First off, there's a new episode of The Testing Show up over at Qualitest and on Apple Podcasts. This month Matt and I are talking with Lisa Crispin of mabl and Jessica Ingrassellino of SalesForce.org about Advanced Agile and DevOps and how those things are both similar and different. I think we did a good interview this month. Well, I almost always think we do good interviews but I especially enjoyed doing this one so I hope you will go and give it a listen.
Anyway, on with the "Thirty Days of Testability". As you might notice, today is the fifteenth. This is entry five. Catchup in full effect. You have been warned ;).
What monitoring system is used for your application? Do the alerts it has configured reflect what you test?
Again, we are going to be considering Socialtext as it is currently implemented as a standalone product because that's all I can really talk about. Before this week, I had a partial understanding of what we actually do for this and some holes in that knowledge. I'm fortunate in that I have a couple of great Ops people who are associated with our team.

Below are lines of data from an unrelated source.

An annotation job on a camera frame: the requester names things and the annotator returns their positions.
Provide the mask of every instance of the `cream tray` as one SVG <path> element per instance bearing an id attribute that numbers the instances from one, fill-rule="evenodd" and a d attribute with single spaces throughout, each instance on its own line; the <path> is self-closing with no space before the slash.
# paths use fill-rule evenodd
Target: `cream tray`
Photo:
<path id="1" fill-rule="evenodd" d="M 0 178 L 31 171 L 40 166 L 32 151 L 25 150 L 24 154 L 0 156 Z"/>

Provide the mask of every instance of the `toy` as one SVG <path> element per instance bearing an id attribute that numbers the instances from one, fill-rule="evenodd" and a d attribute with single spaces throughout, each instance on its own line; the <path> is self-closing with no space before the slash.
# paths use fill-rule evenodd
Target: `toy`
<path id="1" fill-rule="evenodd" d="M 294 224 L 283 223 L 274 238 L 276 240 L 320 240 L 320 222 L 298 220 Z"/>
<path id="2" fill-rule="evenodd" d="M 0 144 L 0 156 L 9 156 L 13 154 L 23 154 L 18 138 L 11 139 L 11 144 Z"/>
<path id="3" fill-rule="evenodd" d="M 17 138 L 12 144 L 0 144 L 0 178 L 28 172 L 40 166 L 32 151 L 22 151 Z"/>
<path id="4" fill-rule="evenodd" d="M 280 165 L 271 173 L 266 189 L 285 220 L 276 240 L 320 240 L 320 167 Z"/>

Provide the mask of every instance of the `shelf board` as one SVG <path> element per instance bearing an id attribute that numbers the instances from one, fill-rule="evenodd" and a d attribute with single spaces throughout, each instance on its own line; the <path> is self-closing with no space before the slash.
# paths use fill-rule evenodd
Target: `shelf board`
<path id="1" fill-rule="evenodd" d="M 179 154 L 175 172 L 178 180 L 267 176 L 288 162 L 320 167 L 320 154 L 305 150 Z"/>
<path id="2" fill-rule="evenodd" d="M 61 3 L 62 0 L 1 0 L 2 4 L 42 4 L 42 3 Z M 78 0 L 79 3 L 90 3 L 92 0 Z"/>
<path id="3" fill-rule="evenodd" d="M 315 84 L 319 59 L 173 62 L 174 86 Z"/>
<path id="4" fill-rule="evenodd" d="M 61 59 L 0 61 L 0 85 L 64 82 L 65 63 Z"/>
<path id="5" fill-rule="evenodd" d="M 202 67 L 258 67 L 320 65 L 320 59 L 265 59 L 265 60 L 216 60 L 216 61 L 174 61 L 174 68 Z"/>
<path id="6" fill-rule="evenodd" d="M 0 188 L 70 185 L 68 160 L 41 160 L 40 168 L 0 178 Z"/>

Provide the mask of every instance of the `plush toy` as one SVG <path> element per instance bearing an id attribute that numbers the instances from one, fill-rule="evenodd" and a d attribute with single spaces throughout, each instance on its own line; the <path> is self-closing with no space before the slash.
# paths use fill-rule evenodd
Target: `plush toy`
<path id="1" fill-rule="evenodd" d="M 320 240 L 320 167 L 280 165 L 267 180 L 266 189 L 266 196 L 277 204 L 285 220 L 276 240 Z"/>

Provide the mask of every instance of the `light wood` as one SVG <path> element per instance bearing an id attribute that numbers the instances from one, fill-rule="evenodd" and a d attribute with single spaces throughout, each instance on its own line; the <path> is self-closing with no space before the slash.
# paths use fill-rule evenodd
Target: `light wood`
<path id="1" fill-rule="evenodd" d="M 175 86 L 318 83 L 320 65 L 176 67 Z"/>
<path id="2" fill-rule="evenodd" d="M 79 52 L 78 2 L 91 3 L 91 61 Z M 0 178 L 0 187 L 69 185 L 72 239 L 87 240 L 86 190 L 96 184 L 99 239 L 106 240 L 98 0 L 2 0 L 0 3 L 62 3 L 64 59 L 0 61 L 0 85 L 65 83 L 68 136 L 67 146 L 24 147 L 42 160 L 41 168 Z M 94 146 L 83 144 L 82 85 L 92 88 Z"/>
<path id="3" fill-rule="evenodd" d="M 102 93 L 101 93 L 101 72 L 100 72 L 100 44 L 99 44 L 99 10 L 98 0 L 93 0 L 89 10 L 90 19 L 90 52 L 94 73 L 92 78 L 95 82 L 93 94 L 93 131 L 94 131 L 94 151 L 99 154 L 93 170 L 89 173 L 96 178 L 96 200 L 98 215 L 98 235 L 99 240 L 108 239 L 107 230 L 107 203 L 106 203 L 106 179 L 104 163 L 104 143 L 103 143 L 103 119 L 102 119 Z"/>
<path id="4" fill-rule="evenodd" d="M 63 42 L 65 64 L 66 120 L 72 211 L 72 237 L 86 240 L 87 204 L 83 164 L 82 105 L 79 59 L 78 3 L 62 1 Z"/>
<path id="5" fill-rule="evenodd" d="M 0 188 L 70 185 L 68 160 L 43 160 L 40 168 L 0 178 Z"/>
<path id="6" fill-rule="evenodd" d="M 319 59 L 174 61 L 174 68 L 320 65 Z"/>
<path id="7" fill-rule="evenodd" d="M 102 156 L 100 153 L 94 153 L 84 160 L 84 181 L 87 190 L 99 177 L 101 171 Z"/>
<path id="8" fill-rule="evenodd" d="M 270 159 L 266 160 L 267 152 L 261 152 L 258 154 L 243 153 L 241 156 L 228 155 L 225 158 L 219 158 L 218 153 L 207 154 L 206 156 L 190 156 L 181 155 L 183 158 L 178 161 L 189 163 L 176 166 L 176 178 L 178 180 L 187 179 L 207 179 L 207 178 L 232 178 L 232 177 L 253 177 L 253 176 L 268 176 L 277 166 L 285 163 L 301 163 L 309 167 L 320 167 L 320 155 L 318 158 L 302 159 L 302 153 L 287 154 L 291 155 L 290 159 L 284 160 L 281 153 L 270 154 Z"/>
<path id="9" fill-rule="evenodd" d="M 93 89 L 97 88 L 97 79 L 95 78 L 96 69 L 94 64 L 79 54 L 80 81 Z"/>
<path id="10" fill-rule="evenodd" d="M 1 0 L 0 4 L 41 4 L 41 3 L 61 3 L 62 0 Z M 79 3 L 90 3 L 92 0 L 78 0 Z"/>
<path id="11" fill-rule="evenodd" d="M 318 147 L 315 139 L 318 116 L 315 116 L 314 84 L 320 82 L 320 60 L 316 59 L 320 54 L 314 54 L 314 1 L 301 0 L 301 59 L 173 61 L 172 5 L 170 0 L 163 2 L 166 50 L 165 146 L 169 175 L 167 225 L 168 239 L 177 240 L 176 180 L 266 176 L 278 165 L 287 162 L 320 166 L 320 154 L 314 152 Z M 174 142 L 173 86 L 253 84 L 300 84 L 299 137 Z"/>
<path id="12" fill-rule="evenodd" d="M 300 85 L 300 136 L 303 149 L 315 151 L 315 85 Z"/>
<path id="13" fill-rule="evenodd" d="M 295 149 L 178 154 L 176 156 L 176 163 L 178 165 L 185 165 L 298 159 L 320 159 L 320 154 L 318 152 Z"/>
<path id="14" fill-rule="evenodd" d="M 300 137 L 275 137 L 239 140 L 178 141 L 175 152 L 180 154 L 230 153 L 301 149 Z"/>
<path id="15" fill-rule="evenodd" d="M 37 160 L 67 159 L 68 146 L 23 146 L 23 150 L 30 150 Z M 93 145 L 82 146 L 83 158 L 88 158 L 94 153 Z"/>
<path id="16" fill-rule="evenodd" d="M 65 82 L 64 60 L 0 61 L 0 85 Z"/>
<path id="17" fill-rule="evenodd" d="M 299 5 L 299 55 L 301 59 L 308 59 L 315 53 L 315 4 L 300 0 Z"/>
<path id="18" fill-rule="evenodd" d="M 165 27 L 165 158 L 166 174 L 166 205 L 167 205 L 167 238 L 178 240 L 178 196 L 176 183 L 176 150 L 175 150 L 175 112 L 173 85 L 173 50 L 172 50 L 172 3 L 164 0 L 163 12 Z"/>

I should also mention that Socialtext can be deployed in two manners. First is a hosted SAAS option and second is a local installation. We leave the monitoring of the local installations to the small percentage of our customers who prefer to do that. The majority of our customers utilize our SAAS option and therefore we host their servers. To that end, we use the following (I'm pretty sure I'm not spilling any trade secrets here, so this should be OK. If this post changes dramatically between when I post it and tomorrow, well, I'll have learned differently ;) ). Anyway:
for Monitoring the systems (CPU, Disk space, https, http) we use a tool called Nagios.

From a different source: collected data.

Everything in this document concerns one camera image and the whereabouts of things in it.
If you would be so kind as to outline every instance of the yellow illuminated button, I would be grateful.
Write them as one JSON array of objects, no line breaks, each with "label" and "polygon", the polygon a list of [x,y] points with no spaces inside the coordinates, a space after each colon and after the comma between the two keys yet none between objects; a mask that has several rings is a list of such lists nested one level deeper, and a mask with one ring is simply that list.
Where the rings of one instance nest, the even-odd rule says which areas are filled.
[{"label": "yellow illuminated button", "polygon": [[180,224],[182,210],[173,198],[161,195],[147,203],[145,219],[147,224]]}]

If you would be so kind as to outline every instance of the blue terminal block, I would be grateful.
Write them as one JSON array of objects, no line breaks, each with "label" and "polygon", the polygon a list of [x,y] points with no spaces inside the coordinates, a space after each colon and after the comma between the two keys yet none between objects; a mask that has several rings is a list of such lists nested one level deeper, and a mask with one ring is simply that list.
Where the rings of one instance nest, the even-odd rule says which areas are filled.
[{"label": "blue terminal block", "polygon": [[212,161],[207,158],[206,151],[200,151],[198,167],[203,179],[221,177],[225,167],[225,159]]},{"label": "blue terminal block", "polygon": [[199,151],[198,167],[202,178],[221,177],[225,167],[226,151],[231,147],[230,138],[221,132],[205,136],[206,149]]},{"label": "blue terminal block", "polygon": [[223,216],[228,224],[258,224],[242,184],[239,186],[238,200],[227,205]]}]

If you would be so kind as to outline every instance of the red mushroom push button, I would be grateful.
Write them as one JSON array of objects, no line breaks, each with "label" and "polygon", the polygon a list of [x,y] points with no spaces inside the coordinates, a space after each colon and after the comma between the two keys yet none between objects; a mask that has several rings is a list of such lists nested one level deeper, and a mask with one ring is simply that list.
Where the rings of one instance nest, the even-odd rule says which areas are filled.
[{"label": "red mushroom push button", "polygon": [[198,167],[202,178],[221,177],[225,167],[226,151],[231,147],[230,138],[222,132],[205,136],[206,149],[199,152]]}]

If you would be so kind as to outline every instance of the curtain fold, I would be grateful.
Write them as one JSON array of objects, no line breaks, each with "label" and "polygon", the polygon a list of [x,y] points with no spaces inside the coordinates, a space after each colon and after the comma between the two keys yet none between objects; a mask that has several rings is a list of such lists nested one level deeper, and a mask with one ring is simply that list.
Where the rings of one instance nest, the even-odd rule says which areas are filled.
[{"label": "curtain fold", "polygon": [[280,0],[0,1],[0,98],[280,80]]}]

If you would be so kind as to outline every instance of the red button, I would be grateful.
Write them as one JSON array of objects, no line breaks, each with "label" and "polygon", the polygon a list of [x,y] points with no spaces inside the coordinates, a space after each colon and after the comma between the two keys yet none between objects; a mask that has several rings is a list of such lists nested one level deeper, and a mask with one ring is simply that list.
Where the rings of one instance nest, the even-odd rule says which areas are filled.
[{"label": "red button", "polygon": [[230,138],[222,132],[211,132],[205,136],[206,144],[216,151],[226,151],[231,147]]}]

For monitoring site uptime, https lookup, and time to respond, we use an external app called Alertra.
In addition to those two tools, we also have a variety of hand-rolled scripts that allow us to scan all of our servers looking for specific aspects of Socialtext instances and services to see if there are any issues that need attention. Examples here are things like the IP address, the hostname as viewed by the public and that it is accessible, that we are running certain key services (search, replication, cron, mail, ntp, our scheduler, our search implementation, what version that particular server is running, etc.).

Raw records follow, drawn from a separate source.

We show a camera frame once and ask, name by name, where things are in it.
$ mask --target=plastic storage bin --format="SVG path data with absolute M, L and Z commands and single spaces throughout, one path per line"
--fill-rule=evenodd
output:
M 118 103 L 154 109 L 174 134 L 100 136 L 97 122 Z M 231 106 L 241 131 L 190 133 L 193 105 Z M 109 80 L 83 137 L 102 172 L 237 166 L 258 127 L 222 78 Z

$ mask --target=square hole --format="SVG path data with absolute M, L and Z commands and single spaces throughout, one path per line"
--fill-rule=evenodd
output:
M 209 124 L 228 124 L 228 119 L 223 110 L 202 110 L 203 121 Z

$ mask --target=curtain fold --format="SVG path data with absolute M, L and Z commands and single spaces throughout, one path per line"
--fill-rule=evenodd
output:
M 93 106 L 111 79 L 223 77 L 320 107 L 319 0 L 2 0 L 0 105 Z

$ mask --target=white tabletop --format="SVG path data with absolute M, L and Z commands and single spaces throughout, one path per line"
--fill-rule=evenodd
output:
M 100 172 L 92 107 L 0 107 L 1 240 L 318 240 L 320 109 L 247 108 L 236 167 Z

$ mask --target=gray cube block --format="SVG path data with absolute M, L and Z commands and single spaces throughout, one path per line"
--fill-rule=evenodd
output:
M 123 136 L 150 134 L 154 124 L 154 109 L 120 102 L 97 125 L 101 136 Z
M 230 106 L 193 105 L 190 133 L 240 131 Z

The second part of the question deserves a legitimate answer and that is "Yes" and "No". Yes, in that some of the alerts map to what we test but "no" in that there's a lot of areas we don't actively test as consistently as we should. The chat with our ops team was definitely enlightening and has given me some ideas of what I can do to improve on that front. What are those things? Well, other than verifying that we are actively doing things that affect and trigger those alerts, I will have to ask that you respect the fact that I am now veering into trade secret territory and I kinda' like the idea of keeping my job ;).